How to become an innovation powerhouse. Vint Cerf, Google's chief Internet evangelist and the man who brought us the World Wide Web, explores the the keys to innovation in an op-ed for The Wall Street Journal. His verdict? More tech education for kids, and continue the search for overseas talent. "One cannot escape the observation, however, that the incidence of intelligence is uniform in all populations around the world," he writes. "There are absolutely more smart people outside the U.S. than there are living here. It is in our best interest to attract talent from anywhere in the world to participate in our innovation engine. Even if visitors return to their homelands after attending an American university, we will benefit from their contributions while they were here and, in all likelihood, even after they have returned home."
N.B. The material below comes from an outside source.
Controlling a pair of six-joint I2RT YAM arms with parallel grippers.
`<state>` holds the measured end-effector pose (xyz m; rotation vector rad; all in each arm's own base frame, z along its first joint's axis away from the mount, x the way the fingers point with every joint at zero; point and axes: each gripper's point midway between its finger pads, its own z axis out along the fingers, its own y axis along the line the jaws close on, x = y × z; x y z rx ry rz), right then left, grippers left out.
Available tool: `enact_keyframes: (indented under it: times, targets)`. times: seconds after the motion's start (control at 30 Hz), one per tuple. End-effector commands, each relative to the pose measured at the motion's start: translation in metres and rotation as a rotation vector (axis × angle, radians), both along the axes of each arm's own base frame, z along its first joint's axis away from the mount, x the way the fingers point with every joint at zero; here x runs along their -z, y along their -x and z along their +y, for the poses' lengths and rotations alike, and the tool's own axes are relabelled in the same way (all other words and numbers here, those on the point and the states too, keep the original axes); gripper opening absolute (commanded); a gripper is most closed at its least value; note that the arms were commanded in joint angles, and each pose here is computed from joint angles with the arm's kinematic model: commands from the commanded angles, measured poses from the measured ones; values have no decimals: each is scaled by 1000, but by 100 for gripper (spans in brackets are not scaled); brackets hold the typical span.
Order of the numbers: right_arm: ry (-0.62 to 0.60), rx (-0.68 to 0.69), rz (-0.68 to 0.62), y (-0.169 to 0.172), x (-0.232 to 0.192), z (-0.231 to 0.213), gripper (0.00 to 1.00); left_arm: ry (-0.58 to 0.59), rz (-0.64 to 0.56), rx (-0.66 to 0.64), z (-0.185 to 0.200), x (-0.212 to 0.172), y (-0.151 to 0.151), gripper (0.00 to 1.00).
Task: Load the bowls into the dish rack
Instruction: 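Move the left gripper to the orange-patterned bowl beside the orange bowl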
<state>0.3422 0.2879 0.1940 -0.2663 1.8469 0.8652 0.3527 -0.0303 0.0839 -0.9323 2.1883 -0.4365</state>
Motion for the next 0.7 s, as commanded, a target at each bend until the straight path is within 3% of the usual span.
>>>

Emails add validity to new battle over Facebook. We thought it would be over with the Winklevii, but lawsuits fighting for ownership of Facebook just won't die. After the Winklevoss twins' continued lawsuit was squashed in federal court yesterday, a dark horse came back into the race. Paul Ceglia sued Mark Zuckerberg last July, claiming he had been promised 50 percent ownership of Facebook back in 2003. Of course, because no one had ever heard of Ceglia and because he waited a solid seven years to file suit, no one took him seriously. Now, it's time to take him seriously. Business Insider revealed today that Ceglia has refiled his lawsuit, showing dozens of emails between himself and Zuckerberg during the year Facebook was created, revealing Ceglia's investment and Zuckerberg's lies that the site was failing when it was actually a growing phenomenon. Now Ceglia's coming for back what he believes he deserves: half of Zuckerberg's stake in Facebook. Facebook calls these emails fraudulent, but if Ceglia is telling the truth, Facebook will be looking at another massive settlement. On the bright side, David Fincher might have found the plot for The Social Network: The Sequel.
The curious case of the female billionaire. Few people had heard of Lynn Tilton, one of Wall Street's wealthiest financiers who made her fortune by reforming distressed companies, until she stepped into public with a screed against TARP in 2008, and started a blog. Today, the 51-year-old founder and CEO of Patriarch partners who claims to own the most companies of anyone in America, is the leather-mini-skirt-wearing subject of Diva of Distressed, a new reality show slated for fall. She's also the subject of an enthralling profile in New York Magazine, in which she discusses pushing men around in the boardroom and in the political arena.
Hulu: Too popular for its own good? Thanks to Hulu, the free video streaming site, consumers are dropping their cable and TV services en masse. That's great news for Hulu, not so great news for the very companies that own it: ABC, Fox and NBC. According to today's LA Times Hulu's widespread consumer adoption is actually threatening it's revenue, which is still largely based on television advertising dollars. The problem is causing friction between the site's corporate parents and its entrepreneurial management. The Times reports that Hulu CEO Jason Kilar "has been resisting efforts by Hulu's owners to institute fundamental changes, such as squeezing in additional commercials." And, with Hulu's exclusive distribution rights to ABC, Fox and NBC's programming expiring this summer, things could get interesting. As one executive close to the arrangement tells The Times "The rights given to Hulu were intended to be a head start, to get them on their feet…Now, the content owners feel that it's time to take the training wheels off and start to compete on another level."
It's not them, it's you. As an entrepreneur, it's natural to jump in and handle problems when employees can't. But The New York Times suggests the real problem may be you. Writer and serial entrepreneur Jay Goltz points out that it's common for entrepreneurs to be bad managers within their own companies. His solution: "It starts with realizing that if you can't get out of the business, you are doing something wrong" and that "Maybe you have unrealistic expectations" about your employees.
Business by The Beatles. The Beatles will always be remembered as one the best rock bands of all time, but the lives of the Fab Four also offer many valuable lessons for entrepreneurs and budding businesspeople. That's exactly the premise behind the latest book from authors Richard Courtney and George Cassidy titled Come Together: The Business Wisdom of The Beatles. According to USA Today, the two authors chronicle the evolution of The Beatles, and tie in relevant business lessons, particularly in the areas of strategy, branding, and revenue. "We look at their career as the business model it is: the most successful of all time and one that is easily adaptable," Courtney said. "They did not know they were creating a business model but they were strategic about what they did."